The Washington Post has a great
insider account of what happened at the White House over the last week. But it's the lede that says it all:
Executive time began early on Thursday, just after sunrise.
Feeling exasperated and feisty as he awoke in the White House residence, President Trump fired off his grievances on Twitter about how the media had been covering his Helsinki summit. And, refusing to be cowed, Trump gave national security adviser John Bolton an order: to schedule a second summit and officially invite Putin to visit Washington.
The two presidents had already discussed the likelihood of a follow-up meeting, but at Trump’s direction Thursday morning, Bolton sprang into action to make it official, making an overture to the Kremlin. By midafternoon the White House announced that plans were underway for a fall summit in Washington.
The bulletin landed midway through a remarkably candid interview of Director of National Intelligence Daniel Coats at the Aspen Security Forum that underscored the disconnect and tension on Russia policy between Trump and his administration. The intelligence chief criticized Trump’s performance during the Helsinki summit and — taking a deep breath and then offering a prolonged grimace-laugh — made clear that he had no advance knowledge of the follow-up meeting with Putin.

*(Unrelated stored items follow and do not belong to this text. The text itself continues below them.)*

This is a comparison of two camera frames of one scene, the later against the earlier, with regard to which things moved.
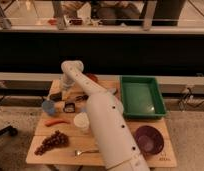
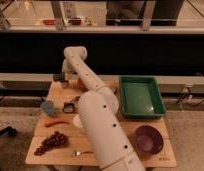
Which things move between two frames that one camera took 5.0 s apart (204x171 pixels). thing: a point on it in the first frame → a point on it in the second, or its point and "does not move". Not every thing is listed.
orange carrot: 49,122 does not move
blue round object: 48,107 does not move
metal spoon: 79,152 does not move
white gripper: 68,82 → 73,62
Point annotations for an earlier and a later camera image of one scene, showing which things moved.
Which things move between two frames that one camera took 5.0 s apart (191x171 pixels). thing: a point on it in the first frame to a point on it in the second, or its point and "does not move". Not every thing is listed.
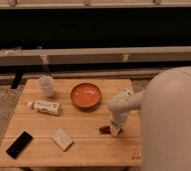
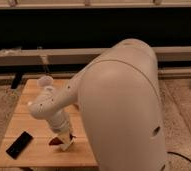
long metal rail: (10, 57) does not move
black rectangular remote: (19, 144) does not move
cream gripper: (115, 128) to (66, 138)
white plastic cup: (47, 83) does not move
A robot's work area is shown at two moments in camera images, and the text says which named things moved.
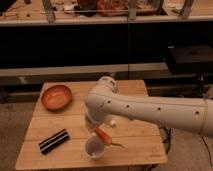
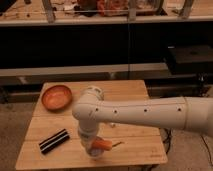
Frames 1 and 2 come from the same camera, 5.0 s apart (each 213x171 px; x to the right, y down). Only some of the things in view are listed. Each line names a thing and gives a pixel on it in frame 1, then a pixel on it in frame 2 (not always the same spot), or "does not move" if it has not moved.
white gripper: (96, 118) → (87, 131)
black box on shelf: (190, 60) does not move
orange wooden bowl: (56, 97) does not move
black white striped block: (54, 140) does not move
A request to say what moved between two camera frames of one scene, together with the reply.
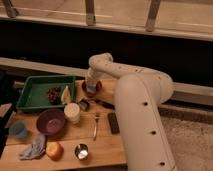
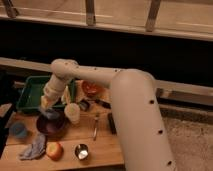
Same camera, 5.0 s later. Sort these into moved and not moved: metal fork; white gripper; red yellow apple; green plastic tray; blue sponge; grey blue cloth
Moved: white gripper; blue sponge
Not moved: red yellow apple; metal fork; grey blue cloth; green plastic tray
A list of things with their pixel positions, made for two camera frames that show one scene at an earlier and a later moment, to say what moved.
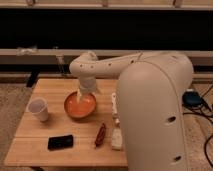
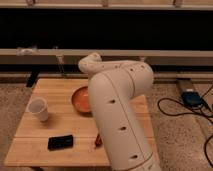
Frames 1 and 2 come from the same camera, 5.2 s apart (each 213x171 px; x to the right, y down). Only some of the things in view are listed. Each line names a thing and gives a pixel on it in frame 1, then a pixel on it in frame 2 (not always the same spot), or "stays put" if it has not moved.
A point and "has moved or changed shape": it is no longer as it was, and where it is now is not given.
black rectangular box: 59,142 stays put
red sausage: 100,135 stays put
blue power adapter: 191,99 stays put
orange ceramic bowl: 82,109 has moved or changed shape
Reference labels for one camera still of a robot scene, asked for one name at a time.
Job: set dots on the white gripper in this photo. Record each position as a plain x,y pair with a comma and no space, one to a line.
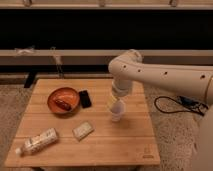
116,107

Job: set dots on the white rectangular eraser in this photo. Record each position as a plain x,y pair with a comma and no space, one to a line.
83,130

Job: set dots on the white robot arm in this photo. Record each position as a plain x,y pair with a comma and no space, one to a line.
193,82

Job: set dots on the orange ceramic cup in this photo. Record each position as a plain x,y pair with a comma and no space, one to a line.
66,94

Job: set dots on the red object in cup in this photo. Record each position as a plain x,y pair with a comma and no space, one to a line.
63,105

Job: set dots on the black rectangular phone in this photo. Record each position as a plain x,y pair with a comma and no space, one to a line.
85,99

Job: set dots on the wooden table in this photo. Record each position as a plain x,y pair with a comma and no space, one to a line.
90,137

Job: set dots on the blue power adapter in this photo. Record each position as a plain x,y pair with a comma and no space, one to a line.
187,101

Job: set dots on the black table leg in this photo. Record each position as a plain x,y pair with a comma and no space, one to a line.
30,79

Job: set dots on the white horizontal rail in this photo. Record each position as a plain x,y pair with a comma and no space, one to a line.
98,57

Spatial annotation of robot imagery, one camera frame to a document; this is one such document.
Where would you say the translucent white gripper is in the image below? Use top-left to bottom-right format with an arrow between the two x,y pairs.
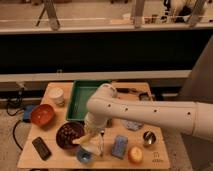
84,125 -> 104,156

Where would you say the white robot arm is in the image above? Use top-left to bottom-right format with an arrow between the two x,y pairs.
84,83 -> 213,141

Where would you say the blue plastic cup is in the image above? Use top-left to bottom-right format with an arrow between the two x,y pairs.
76,147 -> 92,164

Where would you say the small metal cup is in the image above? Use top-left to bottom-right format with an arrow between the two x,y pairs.
143,131 -> 156,147

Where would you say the white paper cup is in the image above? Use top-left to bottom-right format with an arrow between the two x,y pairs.
48,87 -> 65,106

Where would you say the silver fork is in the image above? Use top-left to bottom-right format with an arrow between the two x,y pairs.
100,130 -> 105,157

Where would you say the blue sponge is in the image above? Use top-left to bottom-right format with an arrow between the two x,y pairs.
111,135 -> 128,159

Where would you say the dark bowl of nuts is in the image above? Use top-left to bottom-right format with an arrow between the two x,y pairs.
56,121 -> 84,150

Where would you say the orange fruit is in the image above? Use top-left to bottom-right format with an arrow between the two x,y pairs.
128,146 -> 143,164

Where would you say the crumpled blue cloth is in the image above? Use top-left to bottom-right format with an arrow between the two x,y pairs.
122,120 -> 143,131

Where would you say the black remote control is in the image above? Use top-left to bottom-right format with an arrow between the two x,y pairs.
32,137 -> 51,160

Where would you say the green plastic tray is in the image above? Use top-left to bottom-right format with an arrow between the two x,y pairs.
66,80 -> 109,122

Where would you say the orange bowl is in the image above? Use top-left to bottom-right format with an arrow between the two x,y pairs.
30,104 -> 55,127

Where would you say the blue power box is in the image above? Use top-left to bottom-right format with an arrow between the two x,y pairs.
23,105 -> 35,123

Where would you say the black cable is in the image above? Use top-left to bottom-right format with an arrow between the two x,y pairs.
5,90 -> 25,151

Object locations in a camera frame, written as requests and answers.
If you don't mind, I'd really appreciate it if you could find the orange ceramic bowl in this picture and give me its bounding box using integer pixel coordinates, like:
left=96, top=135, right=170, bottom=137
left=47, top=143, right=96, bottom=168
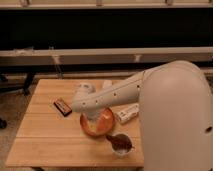
left=80, top=108, right=115, bottom=137

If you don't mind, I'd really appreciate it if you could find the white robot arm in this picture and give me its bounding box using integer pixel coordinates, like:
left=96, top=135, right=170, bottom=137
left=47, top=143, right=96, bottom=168
left=71, top=61, right=213, bottom=171

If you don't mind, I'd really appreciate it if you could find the white rectangular box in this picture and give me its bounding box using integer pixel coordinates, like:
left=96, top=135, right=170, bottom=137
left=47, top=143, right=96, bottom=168
left=115, top=103, right=139, bottom=124

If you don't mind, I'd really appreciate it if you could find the dark chocolate bar package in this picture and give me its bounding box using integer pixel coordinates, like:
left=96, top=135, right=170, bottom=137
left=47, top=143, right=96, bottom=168
left=54, top=99, right=72, bottom=117

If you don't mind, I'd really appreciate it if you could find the white cup with brown contents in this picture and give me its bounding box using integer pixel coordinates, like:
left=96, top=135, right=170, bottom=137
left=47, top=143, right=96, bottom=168
left=106, top=134, right=134, bottom=156

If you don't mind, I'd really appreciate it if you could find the wooden table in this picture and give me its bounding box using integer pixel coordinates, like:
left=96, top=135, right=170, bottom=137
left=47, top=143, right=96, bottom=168
left=6, top=79, right=144, bottom=167

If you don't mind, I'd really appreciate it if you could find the white horizontal rail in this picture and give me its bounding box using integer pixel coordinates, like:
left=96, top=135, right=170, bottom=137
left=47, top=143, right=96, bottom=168
left=0, top=47, right=213, bottom=66

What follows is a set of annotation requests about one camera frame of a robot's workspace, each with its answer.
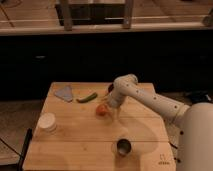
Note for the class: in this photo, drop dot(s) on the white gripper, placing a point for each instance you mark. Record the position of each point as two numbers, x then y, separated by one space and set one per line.
115 99

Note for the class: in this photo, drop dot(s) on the orange red apple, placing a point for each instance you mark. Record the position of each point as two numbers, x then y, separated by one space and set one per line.
102 110

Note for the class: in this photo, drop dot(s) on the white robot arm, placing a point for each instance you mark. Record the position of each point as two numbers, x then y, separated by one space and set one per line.
195 145

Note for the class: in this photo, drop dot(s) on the small metal cup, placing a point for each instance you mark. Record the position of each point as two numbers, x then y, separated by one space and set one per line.
123 147

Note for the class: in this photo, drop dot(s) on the white paper cup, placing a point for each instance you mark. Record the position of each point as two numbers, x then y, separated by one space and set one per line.
47 122

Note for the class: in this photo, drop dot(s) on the dark purple bowl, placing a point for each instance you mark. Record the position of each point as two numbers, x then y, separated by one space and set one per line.
110 88

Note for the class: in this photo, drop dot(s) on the green pepper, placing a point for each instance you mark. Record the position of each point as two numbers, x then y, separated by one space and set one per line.
88 98

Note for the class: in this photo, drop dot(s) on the grey blue cloth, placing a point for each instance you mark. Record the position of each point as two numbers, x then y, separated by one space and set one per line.
64 93

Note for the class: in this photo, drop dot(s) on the black rod beside table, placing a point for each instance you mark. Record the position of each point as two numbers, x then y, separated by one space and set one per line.
25 146

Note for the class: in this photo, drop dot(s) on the wooden shelf frame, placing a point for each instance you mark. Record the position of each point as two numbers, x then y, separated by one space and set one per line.
85 13

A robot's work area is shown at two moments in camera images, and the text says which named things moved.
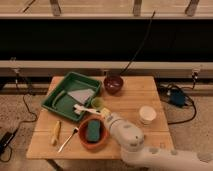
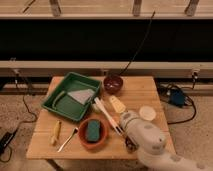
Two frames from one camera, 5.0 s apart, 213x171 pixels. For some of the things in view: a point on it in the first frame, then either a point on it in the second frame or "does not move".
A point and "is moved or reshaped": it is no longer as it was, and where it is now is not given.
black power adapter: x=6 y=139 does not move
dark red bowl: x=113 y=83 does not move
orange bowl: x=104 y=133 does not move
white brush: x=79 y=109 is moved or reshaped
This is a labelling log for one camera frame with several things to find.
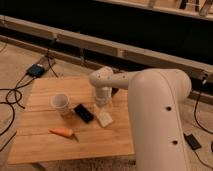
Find white sponge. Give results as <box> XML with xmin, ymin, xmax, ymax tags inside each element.
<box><xmin>97</xmin><ymin>112</ymin><xmax>113</xmax><ymax>127</ymax></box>

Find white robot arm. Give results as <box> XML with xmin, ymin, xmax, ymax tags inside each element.
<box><xmin>89</xmin><ymin>67</ymin><xmax>191</xmax><ymax>171</ymax></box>

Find black rectangular device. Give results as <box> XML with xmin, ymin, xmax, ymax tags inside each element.
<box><xmin>74</xmin><ymin>104</ymin><xmax>94</xmax><ymax>123</ymax></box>

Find orange carrot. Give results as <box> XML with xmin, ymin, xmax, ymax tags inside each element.
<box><xmin>50</xmin><ymin>128</ymin><xmax>74</xmax><ymax>138</ymax></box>

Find black power adapter box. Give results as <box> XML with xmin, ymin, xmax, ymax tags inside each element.
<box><xmin>26</xmin><ymin>64</ymin><xmax>45</xmax><ymax>78</ymax></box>

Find wooden table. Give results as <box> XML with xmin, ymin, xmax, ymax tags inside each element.
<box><xmin>8</xmin><ymin>76</ymin><xmax>134</xmax><ymax>164</ymax></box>

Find black box on floor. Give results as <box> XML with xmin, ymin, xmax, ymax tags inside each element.
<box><xmin>184</xmin><ymin>134</ymin><xmax>201</xmax><ymax>150</ymax></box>

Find long wooden beam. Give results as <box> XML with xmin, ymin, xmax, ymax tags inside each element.
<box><xmin>0</xmin><ymin>15</ymin><xmax>213</xmax><ymax>82</ymax></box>

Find black floor cables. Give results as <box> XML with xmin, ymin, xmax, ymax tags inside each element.
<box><xmin>0</xmin><ymin>39</ymin><xmax>59</xmax><ymax>153</ymax></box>

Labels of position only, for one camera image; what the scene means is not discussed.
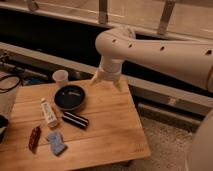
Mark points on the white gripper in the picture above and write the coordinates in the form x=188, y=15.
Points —
x=110, y=70

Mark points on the white squeeze bottle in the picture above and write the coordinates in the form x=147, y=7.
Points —
x=48, y=113

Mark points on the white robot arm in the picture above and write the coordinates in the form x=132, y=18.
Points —
x=188, y=61

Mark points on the dark ceramic bowl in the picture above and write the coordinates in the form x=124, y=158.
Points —
x=69, y=97

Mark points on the translucent plastic cup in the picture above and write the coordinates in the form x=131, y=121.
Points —
x=60, y=77

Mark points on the blue sponge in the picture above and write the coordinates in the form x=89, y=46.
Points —
x=57, y=144

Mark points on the dark object at left edge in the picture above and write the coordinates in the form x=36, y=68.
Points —
x=3, y=125

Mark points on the middle metal bracket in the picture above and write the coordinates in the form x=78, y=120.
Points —
x=103, y=11

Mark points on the right metal bracket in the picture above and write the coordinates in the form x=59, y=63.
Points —
x=165, y=17

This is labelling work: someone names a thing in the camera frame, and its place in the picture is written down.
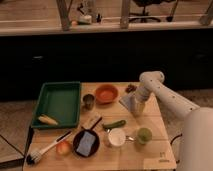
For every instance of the green apple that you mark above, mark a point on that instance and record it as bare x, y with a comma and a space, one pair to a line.
144, 135

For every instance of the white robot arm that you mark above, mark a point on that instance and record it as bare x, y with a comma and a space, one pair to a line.
196, 146

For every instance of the white dish brush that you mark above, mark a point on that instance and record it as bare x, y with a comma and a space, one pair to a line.
35, 155

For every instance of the green plastic tray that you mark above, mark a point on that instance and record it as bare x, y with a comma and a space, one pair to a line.
59, 101

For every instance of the white paper cup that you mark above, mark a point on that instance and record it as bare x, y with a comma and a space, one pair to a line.
116, 137

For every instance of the black frying pan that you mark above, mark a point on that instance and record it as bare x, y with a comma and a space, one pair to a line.
89, 126

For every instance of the orange bowl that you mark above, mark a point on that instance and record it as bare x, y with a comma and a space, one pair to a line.
106, 93

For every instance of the blue sponge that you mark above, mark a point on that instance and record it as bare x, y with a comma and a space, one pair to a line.
85, 142

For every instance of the wooden table leg left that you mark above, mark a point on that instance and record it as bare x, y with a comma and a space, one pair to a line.
64, 9

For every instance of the grey towel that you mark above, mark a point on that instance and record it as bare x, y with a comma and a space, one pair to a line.
127, 101

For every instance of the wooden table leg middle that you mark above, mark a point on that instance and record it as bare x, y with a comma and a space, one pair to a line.
125, 9

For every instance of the red peach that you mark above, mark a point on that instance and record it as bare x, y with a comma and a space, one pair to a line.
63, 148

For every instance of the wooden table leg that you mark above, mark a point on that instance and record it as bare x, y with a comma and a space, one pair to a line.
125, 9
64, 9

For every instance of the small metal cup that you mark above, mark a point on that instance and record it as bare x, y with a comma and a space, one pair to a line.
89, 101

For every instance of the black office chair base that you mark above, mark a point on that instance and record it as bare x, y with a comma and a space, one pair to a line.
144, 15

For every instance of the metal spoon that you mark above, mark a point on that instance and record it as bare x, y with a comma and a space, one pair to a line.
129, 138

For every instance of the green cucumber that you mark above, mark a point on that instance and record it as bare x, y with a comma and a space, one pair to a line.
114, 125

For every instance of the brown grape bunch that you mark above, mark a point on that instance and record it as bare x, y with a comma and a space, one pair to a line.
130, 88

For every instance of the yellow corn cob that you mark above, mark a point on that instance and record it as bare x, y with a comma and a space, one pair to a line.
47, 120

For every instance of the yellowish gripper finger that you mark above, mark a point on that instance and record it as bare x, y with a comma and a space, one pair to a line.
137, 107

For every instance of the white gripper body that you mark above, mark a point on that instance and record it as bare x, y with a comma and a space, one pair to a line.
142, 94

“That’s going to be special,” Coats said wryly, as the crowd in Aspen, Colo., rallied around him in sympathy for being left in the dark.
For Trump and his White House, the days that followed the Helsinki summit amounted to an unofficial Walk Back Week — a daily scramble of corrections and clarifications from the West Wing. Each announcement, intended to blunt the global fallout of the president’s Russophilic performance in Helsinki, was followed by another mishap that only fueled more consternation.